* _Description of the task_
Below is a block of entries; repeat exactly the lines starting at the line that contains "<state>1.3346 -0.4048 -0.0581" and ending at the line that contains "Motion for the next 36", both included.

* _Information given_
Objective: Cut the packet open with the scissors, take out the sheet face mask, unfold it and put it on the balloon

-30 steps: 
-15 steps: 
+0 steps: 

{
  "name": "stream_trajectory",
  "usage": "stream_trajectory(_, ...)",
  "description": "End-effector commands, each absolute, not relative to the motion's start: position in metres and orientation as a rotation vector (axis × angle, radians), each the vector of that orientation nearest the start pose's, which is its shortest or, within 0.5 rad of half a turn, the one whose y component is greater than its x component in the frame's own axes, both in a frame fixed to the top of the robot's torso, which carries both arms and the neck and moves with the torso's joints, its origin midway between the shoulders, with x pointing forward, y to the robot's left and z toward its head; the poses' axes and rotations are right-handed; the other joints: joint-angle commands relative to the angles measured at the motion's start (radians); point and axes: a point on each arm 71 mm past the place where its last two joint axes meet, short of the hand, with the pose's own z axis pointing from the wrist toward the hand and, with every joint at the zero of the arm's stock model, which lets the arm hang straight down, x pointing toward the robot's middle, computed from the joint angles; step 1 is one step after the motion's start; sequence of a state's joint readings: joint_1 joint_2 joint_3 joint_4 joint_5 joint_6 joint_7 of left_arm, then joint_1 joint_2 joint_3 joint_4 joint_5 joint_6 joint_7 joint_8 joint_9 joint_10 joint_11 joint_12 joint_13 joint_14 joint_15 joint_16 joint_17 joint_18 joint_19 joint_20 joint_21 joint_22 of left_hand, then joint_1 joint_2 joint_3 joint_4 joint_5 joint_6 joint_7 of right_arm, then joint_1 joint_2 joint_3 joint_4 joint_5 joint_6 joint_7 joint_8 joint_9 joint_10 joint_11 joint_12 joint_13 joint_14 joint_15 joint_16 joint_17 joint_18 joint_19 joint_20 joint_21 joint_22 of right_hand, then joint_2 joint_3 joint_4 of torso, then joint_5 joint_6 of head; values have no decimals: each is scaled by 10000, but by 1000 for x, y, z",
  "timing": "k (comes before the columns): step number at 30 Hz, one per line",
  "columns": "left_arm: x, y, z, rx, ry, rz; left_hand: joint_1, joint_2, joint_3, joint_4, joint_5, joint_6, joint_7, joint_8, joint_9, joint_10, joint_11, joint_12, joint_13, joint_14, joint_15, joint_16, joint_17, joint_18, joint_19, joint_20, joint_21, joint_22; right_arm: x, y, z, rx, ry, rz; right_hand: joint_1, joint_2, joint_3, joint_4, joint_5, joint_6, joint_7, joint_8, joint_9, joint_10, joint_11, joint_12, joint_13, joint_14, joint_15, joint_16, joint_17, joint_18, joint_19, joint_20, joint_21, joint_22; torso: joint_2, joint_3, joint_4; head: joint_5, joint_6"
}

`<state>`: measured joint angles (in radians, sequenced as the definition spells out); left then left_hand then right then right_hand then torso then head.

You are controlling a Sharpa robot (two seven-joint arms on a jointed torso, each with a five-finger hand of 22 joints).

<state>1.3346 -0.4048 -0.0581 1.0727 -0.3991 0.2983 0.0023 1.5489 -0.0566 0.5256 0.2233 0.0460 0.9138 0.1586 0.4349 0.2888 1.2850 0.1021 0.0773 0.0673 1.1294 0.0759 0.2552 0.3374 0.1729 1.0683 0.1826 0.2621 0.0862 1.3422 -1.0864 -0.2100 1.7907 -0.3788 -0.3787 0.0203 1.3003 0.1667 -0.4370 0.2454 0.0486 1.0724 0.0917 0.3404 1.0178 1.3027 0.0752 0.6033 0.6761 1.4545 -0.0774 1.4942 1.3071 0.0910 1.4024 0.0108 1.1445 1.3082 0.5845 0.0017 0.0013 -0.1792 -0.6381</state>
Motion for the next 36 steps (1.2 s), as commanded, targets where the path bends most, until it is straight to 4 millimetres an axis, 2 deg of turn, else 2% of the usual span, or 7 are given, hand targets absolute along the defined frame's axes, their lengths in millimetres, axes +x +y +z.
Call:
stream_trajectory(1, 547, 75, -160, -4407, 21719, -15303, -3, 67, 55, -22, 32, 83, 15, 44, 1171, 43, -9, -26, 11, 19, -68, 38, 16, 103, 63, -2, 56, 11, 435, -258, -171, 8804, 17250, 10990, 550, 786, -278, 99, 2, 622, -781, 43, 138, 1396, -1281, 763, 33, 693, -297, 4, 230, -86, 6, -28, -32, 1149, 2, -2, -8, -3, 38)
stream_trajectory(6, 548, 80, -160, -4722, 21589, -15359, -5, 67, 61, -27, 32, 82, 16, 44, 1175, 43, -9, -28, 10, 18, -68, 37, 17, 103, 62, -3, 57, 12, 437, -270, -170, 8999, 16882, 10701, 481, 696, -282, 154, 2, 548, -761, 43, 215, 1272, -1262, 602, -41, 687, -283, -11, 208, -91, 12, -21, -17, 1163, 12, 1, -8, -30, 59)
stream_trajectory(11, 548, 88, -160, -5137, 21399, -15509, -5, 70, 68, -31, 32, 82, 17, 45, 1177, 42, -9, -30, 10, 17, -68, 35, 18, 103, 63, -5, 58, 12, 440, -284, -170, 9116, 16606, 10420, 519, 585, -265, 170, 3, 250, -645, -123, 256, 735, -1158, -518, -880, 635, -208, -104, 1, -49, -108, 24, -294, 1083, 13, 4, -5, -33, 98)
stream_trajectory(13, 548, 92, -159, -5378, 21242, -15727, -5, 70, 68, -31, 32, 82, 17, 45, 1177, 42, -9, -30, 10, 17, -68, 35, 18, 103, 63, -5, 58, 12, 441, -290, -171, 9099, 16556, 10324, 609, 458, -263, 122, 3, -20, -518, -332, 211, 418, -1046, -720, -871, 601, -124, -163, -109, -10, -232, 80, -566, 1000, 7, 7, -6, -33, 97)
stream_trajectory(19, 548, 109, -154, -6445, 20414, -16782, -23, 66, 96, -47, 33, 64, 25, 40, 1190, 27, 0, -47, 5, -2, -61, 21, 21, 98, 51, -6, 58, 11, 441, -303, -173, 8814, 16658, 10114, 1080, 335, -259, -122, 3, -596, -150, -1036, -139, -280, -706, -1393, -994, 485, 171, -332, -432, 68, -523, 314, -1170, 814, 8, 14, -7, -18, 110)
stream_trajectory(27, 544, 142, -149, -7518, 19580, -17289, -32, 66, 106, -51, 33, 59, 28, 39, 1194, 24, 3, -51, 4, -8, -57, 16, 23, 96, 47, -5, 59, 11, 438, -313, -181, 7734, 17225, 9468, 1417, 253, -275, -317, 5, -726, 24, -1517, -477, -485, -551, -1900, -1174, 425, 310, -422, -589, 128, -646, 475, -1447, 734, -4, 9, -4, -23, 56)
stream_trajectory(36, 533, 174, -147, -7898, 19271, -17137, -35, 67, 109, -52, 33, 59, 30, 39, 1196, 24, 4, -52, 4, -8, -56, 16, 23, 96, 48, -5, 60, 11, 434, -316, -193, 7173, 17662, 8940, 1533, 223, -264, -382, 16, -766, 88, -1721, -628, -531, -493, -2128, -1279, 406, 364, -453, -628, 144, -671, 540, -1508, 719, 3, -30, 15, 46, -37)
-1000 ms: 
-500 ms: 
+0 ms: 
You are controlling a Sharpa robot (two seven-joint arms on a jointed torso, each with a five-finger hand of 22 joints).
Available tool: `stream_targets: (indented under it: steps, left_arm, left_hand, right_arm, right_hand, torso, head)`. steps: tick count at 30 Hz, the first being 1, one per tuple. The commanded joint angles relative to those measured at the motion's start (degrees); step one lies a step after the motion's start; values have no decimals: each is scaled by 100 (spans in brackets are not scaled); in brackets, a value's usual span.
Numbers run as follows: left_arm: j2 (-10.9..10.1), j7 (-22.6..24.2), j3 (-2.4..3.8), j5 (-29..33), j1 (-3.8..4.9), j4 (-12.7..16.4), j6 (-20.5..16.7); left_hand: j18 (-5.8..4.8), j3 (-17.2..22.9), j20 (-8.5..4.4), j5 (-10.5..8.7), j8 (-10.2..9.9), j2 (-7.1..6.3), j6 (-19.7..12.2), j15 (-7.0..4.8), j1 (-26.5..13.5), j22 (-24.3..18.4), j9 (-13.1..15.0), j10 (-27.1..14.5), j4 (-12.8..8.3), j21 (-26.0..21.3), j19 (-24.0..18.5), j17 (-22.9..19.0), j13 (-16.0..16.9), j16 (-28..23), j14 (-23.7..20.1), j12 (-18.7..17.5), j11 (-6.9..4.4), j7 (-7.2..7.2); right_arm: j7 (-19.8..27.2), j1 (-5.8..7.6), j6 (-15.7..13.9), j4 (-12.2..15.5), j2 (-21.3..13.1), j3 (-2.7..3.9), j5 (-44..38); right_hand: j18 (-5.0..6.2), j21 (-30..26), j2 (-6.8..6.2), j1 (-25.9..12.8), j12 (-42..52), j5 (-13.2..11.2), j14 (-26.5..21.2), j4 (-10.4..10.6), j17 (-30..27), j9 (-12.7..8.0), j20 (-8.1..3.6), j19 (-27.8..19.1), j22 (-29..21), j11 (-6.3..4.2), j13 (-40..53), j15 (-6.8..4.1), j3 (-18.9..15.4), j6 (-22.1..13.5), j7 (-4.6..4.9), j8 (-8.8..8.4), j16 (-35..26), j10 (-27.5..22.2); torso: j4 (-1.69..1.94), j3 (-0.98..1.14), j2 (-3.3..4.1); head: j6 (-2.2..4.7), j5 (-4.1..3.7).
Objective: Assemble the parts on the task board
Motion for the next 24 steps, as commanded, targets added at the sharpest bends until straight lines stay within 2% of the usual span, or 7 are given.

* _Solution to this exercise_
<state>1.3346 -0.4048 -0.0581 1.0727 -0.3991 0.2983 0.0023 1.5489 -0.0566 0.5256 0.2233 0.0460 0.9138 0.1586 0.4349 0.2888 1.2850 0.1021 0.0773 0.0673 1.1294 0.0759 0.2552 0.3374 0.1729 1.0683 0.1826 0.2621 0.0862 1.3422 -1.0864 -0.2100 1.7907 -0.3788 -0.3787 0.0203 1.3003 0.1667 -0.4370 0.2454 0.0486 1.0724 0.0917 0.3404 1.0178 1.3027 0.0752 0.6033 0.6761 1.4545 -0.0774 1.4942 1.3071 0.0910 1.4024 0.0108 1.1445 1.3082 0.5845 0.0017 0.0013 -0.1792 -0.6381</state>
Motion for the next 36 steps (1.2 s), as commanded, targets where the path bends most, until it is straight to 4 millimetres an axis, 2 deg of turn, else 2% of the usual span, or 7 are given, hand targets absolute along the defined frame's axes, their lengths in millimetres, axes +x +y +z.

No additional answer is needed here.